It was only in his late 20s, when he was prescribed the biologic drug etanercept, that he saw any real change.
‘After I took it for the first time, I literally bounded up the station steps,’ says Tom, who injects the drug once a week.
Biologic drugs are genetically engineered proteins that target specific parts of the immune system that control the inflammation at the root of the symptoms of axial SpA.
Professor Gaffney says: ‘These drugs greatly improve quality of life. But what we don’t know yet is whether they stop people with axial SpA from developing ankylosing spondylitis — between 40 and 60 per cent of patients will.
‘But research published this year found that patients on biologics do have less progression.’
Dasha is keen to start taking biologics, but has been told the level of inflammatory markers in her blood don’t yet warrant it.

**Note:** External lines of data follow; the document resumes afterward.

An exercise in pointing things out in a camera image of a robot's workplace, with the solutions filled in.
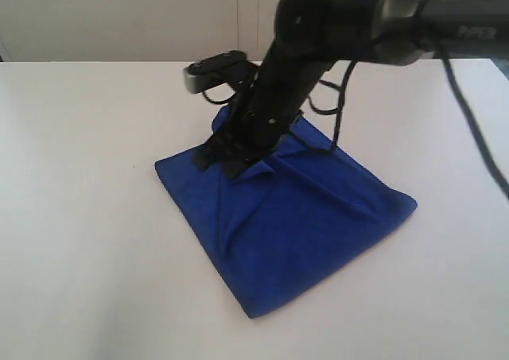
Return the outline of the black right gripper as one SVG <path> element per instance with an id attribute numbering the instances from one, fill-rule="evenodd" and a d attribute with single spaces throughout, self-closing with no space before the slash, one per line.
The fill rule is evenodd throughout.
<path id="1" fill-rule="evenodd" d="M 330 63 L 324 59 L 269 50 L 256 79 L 241 93 L 227 121 L 196 147 L 192 163 L 198 170 L 207 170 L 223 162 L 222 173 L 227 179 L 241 176 L 255 161 L 271 154 L 328 69 Z"/>

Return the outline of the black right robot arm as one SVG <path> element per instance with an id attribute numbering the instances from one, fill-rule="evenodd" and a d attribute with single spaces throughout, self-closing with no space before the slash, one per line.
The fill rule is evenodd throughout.
<path id="1" fill-rule="evenodd" d="M 223 83 L 234 91 L 193 163 L 235 178 L 275 151 L 336 62 L 406 66 L 426 52 L 506 56 L 508 0 L 279 0 L 261 64 L 231 51 L 185 69 L 193 94 Z"/>

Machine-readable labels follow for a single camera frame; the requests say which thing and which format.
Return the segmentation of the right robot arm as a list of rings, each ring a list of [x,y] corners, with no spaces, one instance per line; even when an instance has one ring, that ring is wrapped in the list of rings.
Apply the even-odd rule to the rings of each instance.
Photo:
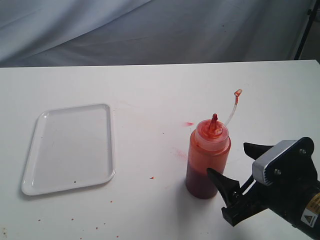
[[[207,175],[221,194],[223,218],[231,225],[269,209],[310,238],[320,238],[320,182],[309,137],[282,140],[275,145],[245,142],[254,161],[251,175],[240,185],[212,168]]]

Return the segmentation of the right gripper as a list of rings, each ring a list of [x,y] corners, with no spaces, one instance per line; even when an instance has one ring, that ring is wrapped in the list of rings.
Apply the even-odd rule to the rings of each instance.
[[[244,153],[253,160],[271,149],[271,145],[244,142]],[[222,208],[223,218],[233,227],[238,223],[269,209],[295,227],[318,227],[320,215],[307,213],[307,205],[320,192],[317,179],[299,179],[293,183],[265,186],[255,182],[245,194],[240,183],[228,178],[213,168],[207,168],[207,175],[222,196],[226,207]]]

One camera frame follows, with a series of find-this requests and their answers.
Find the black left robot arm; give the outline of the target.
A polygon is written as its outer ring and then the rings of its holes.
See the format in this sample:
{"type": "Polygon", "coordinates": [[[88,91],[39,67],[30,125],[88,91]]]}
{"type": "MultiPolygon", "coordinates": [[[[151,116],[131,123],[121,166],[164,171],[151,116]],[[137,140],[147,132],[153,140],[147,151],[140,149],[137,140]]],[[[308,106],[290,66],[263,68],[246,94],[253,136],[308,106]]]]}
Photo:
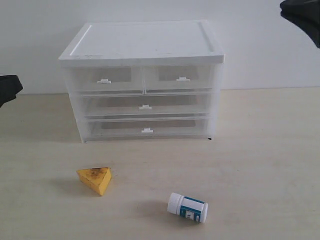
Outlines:
{"type": "Polygon", "coordinates": [[[23,85],[17,75],[2,75],[0,77],[0,107],[17,98],[23,90],[23,85]]]}

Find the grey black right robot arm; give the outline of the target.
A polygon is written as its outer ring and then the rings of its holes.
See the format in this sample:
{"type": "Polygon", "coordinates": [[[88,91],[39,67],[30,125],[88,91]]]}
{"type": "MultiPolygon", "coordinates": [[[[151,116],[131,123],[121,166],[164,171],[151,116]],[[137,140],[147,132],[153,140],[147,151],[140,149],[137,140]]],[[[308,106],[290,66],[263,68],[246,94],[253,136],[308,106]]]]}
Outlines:
{"type": "Polygon", "coordinates": [[[320,48],[320,1],[284,0],[280,3],[280,16],[293,23],[320,48]]]}

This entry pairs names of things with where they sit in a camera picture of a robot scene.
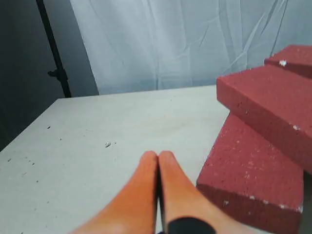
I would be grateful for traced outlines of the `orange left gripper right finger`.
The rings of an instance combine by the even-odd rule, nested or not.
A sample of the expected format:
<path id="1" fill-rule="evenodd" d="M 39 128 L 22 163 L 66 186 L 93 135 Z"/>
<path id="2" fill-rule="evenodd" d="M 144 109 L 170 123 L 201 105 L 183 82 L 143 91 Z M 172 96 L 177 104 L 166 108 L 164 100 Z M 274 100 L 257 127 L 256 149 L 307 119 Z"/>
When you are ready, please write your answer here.
<path id="1" fill-rule="evenodd" d="M 165 234 L 256 234 L 220 210 L 201 194 L 183 172 L 175 155 L 158 156 L 161 179 L 161 219 Z"/>

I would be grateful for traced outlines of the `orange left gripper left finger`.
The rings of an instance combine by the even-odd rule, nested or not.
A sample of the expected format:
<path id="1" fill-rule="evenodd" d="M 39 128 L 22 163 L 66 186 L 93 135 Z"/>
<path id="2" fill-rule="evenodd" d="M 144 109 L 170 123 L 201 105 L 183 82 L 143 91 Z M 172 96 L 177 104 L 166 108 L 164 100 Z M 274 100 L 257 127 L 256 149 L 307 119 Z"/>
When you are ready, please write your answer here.
<path id="1" fill-rule="evenodd" d="M 146 151 L 121 191 L 73 234 L 153 234 L 156 228 L 158 156 Z"/>

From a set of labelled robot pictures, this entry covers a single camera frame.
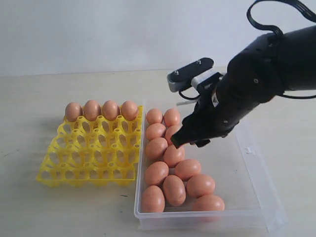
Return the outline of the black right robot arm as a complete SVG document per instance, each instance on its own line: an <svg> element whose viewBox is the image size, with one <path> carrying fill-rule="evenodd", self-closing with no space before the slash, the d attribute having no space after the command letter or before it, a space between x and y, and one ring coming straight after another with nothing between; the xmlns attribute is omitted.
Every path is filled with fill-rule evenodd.
<svg viewBox="0 0 316 237"><path fill-rule="evenodd" d="M316 29L261 35L229 62L225 74L214 71L213 64L201 58L167 77L172 92L190 87L198 92L193 113L171 137L175 147L203 147L212 138L227 136L258 105L286 91L314 90Z"/></svg>

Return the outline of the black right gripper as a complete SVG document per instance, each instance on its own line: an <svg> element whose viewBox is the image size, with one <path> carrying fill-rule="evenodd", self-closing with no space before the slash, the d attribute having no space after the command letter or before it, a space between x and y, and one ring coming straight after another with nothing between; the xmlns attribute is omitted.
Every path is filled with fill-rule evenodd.
<svg viewBox="0 0 316 237"><path fill-rule="evenodd" d="M198 86L200 98L194 112L185 117L181 128L171 136L176 148L187 143L198 148L210 139L228 135L237 125L237 84L218 81Z"/></svg>

‘Axial SpA now affects the whole of my spine, from my neck down to the sacrum,’ she says. ‘I would rather start on them sooner than wait for more damage.’
Tom still gets flare-ups, but says without biologics he wouldn’t have had the quality of life he has. ‘I certainly wouldn’t have had the energy to campaign to become an MP,’ he says.
His hope is that axial SpA diagnosis times can be speeded up. ‘Since I spoke about this in Parliament, I’ve had lots of letters from people who waited much longer than me for a diagnosis — some for decades.
‘I think greater awareness of the condition among the public and doctors is key.’